» SOURCE DATA
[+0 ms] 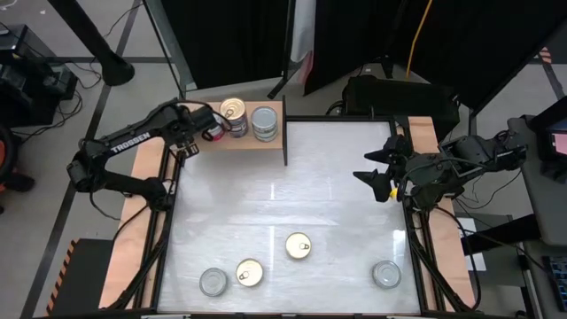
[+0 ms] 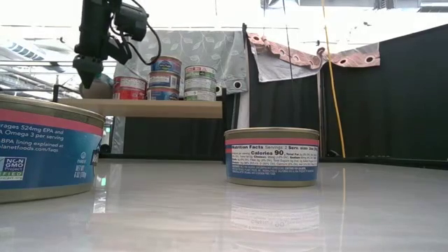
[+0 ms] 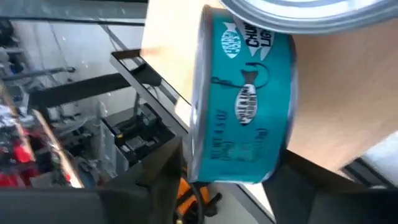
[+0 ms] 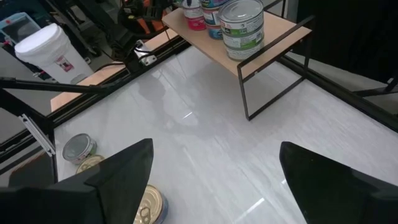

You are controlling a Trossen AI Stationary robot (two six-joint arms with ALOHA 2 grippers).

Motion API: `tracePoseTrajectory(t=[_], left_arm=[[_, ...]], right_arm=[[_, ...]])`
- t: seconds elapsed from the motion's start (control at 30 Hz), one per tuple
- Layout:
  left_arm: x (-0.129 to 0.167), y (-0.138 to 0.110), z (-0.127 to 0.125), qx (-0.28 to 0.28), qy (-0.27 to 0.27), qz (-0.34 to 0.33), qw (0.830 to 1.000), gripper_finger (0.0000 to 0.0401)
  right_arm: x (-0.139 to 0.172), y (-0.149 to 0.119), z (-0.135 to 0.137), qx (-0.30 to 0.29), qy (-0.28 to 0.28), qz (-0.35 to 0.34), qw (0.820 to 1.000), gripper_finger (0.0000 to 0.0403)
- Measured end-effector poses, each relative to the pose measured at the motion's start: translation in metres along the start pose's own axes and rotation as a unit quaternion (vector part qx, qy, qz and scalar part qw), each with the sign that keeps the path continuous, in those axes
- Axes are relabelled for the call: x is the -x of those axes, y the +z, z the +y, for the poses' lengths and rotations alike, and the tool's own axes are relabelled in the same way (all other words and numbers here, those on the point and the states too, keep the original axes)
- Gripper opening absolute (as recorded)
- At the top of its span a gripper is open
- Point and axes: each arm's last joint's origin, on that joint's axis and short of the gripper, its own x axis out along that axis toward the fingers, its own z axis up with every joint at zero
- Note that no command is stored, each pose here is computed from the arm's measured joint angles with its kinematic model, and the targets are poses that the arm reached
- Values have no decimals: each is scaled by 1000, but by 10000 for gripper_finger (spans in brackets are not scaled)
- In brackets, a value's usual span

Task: Stack canned seafood by type on shelf
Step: Put the green blue tuna can on the shelf, then stack the blue pink tuna can on top of the blue pink tuna cans on the shelf

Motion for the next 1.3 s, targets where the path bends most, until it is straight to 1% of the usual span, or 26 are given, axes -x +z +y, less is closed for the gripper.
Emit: tracePoseTrajectory(t=[0.2,0.33,0.47,0.67,0.73,0.77,0.83,0.87,0.93,1.0,1.07,1.13,1.17,1.23,1.3], left_arm=[[0,-4,-1,-3,-7,14,1000,282],[2,-8,1,-13,-10,32,999,312],[8,-11,5,0,-11,34,999,318],[11,-11,6,10,-27,27,999,318],[11,-12,6,29,-28,28,999,318],[13,-12,7,45,-38,25,998,318],[24,-10,11,99,-84,4,992,318],[31,-10,14,137,-116,-10,984,318],[50,-10,24,213,-176,-38,960,317],[70,-14,34,278,-234,-67,929,317],[93,-22,44,327,-284,-101,896,317],[113,-31,50,343,-330,-132,870,317],[122,-34,51,338,-351,-147,861,317],[140,-40,49,312,-404,-185,840,317],[157,-46,43,276,-463,-223,812,317]], right_arm=[[0,0,0,0,0,0,1000,341],[0,0,0,1,0,1,1000,341],[0,0,0,3,0,0,1000,341],[0,0,0,9,0,1,1000,341],[0,0,0,8,0,0,1000,341],[0,0,0,5,1,1,1000,341],[0,-1,1,-4,11,12,1000,341],[0,-1,1,-8,20,21,1000,341],[0,-3,3,-19,41,45,998,341],[0,-4,4,-32,67,73,995,340],[0,-5,7,-50,88,100,990,336],[-3,-8,11,-60,94,120,986,328],[-6,-10,14,-56,95,128,986,321],[-16,-19,23,-38,96,141,985,299],[-32,-35,35,-8,103,153,983,267]])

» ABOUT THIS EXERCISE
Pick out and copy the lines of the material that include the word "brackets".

» OUTPUT OF THE TASK
- Values have no decimals: each is scaled by 1000, but by 10000 for gripper_finger (spans in brackets are not scaled)
- In brackets, a value's usual span

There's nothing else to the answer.